Moreover, can you parse the metrics of the learnt rules to the output, so I can analysis the generated rules?? Just like the R output below!

GillesVandewiele commented 6 years ago

Yes you can. OrderedRuleList has a prediction function, which allows you to calculate stuff such as accuracy (the inverse of error). Moreover, you can also calculate coverage for each rule by counting how many times a certain rule gets triggered on your dataset.

qingyuanxingsi commented 6 years ago

@GillesVandewiele Well, I mean cannot you just parse the freq and err from the inTrees std output??Here!!!
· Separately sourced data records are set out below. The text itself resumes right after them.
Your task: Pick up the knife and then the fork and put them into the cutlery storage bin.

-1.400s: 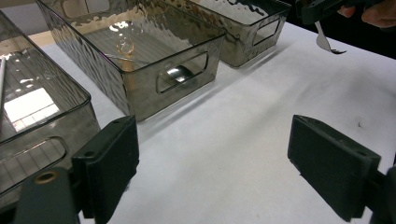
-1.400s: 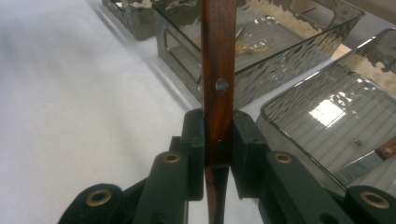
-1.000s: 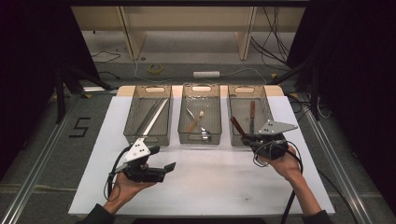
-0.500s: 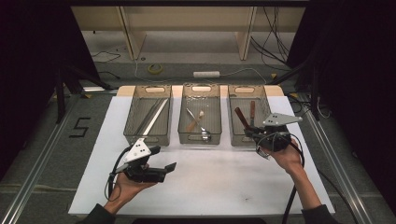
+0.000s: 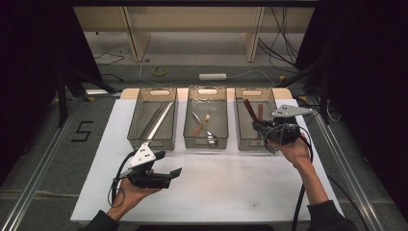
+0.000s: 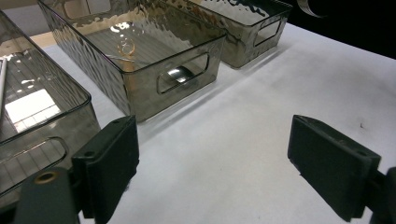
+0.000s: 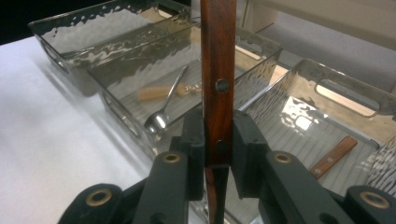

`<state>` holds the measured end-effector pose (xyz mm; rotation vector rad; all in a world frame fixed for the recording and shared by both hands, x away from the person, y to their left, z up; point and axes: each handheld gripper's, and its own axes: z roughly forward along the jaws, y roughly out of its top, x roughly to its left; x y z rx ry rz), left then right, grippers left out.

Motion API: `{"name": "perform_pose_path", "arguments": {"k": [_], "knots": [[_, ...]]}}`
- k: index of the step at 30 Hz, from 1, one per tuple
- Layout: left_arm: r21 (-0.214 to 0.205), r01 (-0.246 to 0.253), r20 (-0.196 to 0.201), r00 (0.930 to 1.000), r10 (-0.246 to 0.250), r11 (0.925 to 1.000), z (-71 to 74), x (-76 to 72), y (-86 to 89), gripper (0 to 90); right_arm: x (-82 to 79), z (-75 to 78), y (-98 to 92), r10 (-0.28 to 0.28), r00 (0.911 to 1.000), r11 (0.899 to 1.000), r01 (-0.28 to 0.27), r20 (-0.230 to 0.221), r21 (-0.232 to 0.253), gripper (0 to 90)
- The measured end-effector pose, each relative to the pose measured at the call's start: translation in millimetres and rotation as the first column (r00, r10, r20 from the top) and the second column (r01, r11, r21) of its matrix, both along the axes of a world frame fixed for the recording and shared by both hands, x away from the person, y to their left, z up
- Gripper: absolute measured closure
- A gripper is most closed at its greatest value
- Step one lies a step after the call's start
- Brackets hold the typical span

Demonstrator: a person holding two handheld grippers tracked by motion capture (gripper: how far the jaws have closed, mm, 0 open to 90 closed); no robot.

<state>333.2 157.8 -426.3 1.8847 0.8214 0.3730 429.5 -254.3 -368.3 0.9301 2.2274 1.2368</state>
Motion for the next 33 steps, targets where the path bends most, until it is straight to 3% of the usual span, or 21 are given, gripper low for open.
{"name": "perform_pose_path", "arguments": {"k": [25,33], "knots": [[-0.003,0.002,0.003,1.0,-0.002,1.0,0.2,0.0,-0.5,16.1,45.9,15.0,1.2,-0.076,0.9964,0.997,0.077,-0.039,0.023,77.7],[-0.004,0.001,0.004,1.0,-0.001,1.0,0.1,0.2,-0.4,16.1,60.0,16.2,2.3,-0.114,0.9922,0.993,0.115,-0.049,0.005,77.7]]}}
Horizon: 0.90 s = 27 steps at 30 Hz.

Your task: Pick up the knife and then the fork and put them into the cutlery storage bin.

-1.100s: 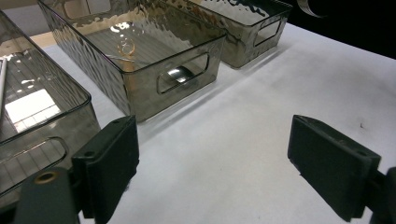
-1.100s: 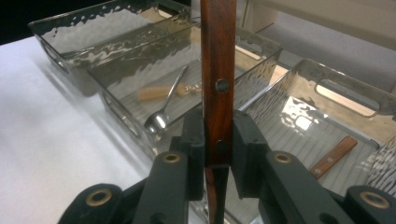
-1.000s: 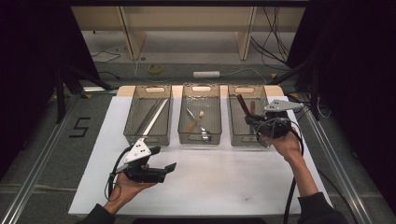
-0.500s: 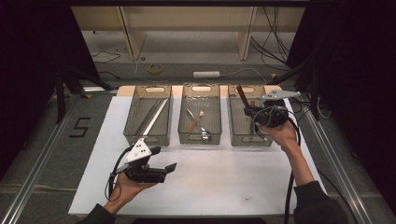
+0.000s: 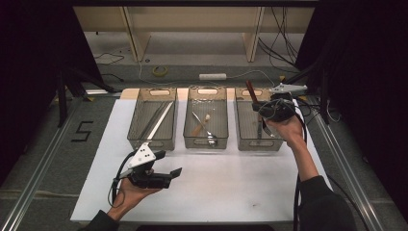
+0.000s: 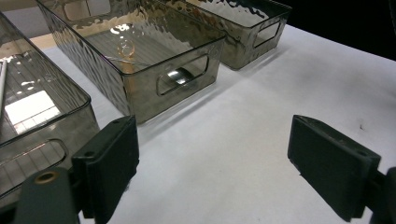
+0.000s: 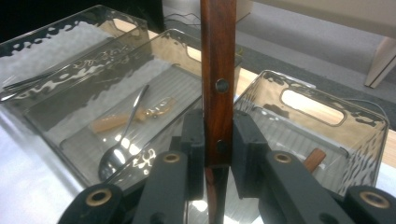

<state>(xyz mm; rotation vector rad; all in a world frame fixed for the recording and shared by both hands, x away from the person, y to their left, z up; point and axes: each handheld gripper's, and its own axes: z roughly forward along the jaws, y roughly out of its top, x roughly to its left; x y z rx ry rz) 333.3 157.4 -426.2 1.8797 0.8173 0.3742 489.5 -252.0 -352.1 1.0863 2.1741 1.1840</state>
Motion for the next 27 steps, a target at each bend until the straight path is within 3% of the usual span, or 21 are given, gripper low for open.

print('Standard output from the inTrees algorithm:')
print(rules)

Or, can you tell me the format of the output of the inTrees package? so I can parse it myself.

GillesVandewiele commented 6 years ago

@qingyuanxingsi good point! Of course you can :)

the lengths are in rules[:int(len(rules)0.2)] (first 20% entries) the frequency is in the next 20% rules[int(len(rules)0.2):int(len(rules)0.4)] and finally error in the next 20% rules[int(len(rules)0.4):int(len(rules)*0.6)]

GillesVandewiele commented 6 years ago

lengths = rules[:int(0.2 * len(rules))]
frequencies = rules[int(0.2 * len(rules)):int(0.4 * len(rules))]
errors = rules[int(0.4 * len(rules)):int(0.6 * len(rules))]
conditions = rules[int(0.6 * len(rules)):int(0.8 * len(rules))]
predictions = rules[int(0.8 * len(rules)):]

GillesVandewiele commented 6 years ago

@qingyuanxingsi did you manage to get everything up and running? did you obtain any nice results with it? Else I'm going to close the issue :)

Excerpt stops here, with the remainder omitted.